A lot of eyes are on the upcoming release of Diablo 2: Resurrected, especially after its closed and open betas were recently revealed. It's easy to get excited for a chance to check it out, but it seems said excitement also served as a small smokescreen for some potentially unfortunate news.
Hidden away in the FAQ section of the Diablo 2: Resurrected closed and open beta announcement came the reveal that Blizzard was removing TCP/IP support from the game. Blizzard had previously said that the feature would appear in-game, and for those unfamiliar with it, it essentially allowed people to play online with a peer-to-peer connection instead of via Diablo 2: Resurrected's dedicated servers.
In the FAQ, Blizzard's exact words were that "TCP/IP support will not be available in the upcoming Beta or the final game. After careful deliberation, we will no longer be supporting this option as we identified potential security risks and are committed to safeguarding the player experience." However, as many have pointed out, a LAN connection being a security risk is highly unlikely, with many expecting Blizzard of having an ulterior motive here. With TCP/IP support, players could theoretically play hacked or pirated copies of the game online (as was done with Diablo 2's technical alpha), and it stands to reason Blizzard is attempting to avoid this.
While TCP/IP support's main ability was to play over LAN, there were other benefits and aspects to it as well. For example, it could complete bypass Battle.net, with the downside being that it used local save files. This opened up players to encountering cheaters when playing with strangers. On the other end of the spectrum, TCP/IP multiplayer is also important to the speed running community, as it is the only way to quickly reroll maps without external tools. Most of Diablo 2's smaller mods also become unplayable online without this feature, which limits players to using the most popular which have dedicated servers.

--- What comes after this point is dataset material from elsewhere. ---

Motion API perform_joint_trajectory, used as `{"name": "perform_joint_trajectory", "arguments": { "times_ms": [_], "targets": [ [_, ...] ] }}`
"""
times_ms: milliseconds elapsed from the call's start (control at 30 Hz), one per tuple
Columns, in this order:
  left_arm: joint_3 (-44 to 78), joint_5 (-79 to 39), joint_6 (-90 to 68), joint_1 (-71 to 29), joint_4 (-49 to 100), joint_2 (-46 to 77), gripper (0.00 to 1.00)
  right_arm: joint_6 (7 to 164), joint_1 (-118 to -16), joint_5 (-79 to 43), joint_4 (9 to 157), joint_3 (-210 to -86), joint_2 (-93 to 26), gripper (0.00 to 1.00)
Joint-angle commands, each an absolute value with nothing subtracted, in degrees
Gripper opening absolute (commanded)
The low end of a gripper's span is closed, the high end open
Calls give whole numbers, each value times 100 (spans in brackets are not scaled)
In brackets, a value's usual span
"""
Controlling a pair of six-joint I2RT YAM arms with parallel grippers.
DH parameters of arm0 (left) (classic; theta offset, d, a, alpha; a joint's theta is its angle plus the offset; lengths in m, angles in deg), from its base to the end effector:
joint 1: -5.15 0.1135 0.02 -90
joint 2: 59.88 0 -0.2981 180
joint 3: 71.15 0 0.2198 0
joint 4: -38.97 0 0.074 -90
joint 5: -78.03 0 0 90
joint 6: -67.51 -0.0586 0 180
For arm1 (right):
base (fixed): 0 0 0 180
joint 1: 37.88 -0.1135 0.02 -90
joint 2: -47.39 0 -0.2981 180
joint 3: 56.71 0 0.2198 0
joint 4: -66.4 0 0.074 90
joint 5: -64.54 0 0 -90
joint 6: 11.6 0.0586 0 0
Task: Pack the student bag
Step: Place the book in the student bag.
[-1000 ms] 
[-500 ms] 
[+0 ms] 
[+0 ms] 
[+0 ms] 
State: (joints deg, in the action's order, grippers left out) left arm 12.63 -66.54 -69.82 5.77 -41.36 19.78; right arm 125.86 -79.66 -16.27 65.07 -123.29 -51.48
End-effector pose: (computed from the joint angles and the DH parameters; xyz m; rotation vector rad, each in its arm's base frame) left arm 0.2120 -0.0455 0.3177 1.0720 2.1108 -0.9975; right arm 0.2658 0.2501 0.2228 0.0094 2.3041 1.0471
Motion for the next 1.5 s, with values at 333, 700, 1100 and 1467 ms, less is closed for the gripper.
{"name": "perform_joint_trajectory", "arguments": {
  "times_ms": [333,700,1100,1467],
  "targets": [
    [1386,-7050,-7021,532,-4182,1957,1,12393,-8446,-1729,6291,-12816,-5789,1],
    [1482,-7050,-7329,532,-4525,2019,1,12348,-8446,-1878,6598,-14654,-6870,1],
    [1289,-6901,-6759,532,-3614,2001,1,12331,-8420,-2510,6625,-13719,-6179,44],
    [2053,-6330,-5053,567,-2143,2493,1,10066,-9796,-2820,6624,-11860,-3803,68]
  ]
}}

While it's a reasonable action on Blizzard's end to combat piracy and the like, it's also unfortunate for many who looked forward to it, as it had been promised since the start. It's a rare feature nowadays (though not completely irrelevant), and one that would have worked well for various players. Regardless, it's something to keep in mind as Diablo 2: Resurrected's release date nears, even if it won't prevent players from sinking as many hours in it as they did the original.
Diablo 2: Resurrected releases September 23 for PC, PS4, PS5, Switch, Xbox One, and Xbox Series X.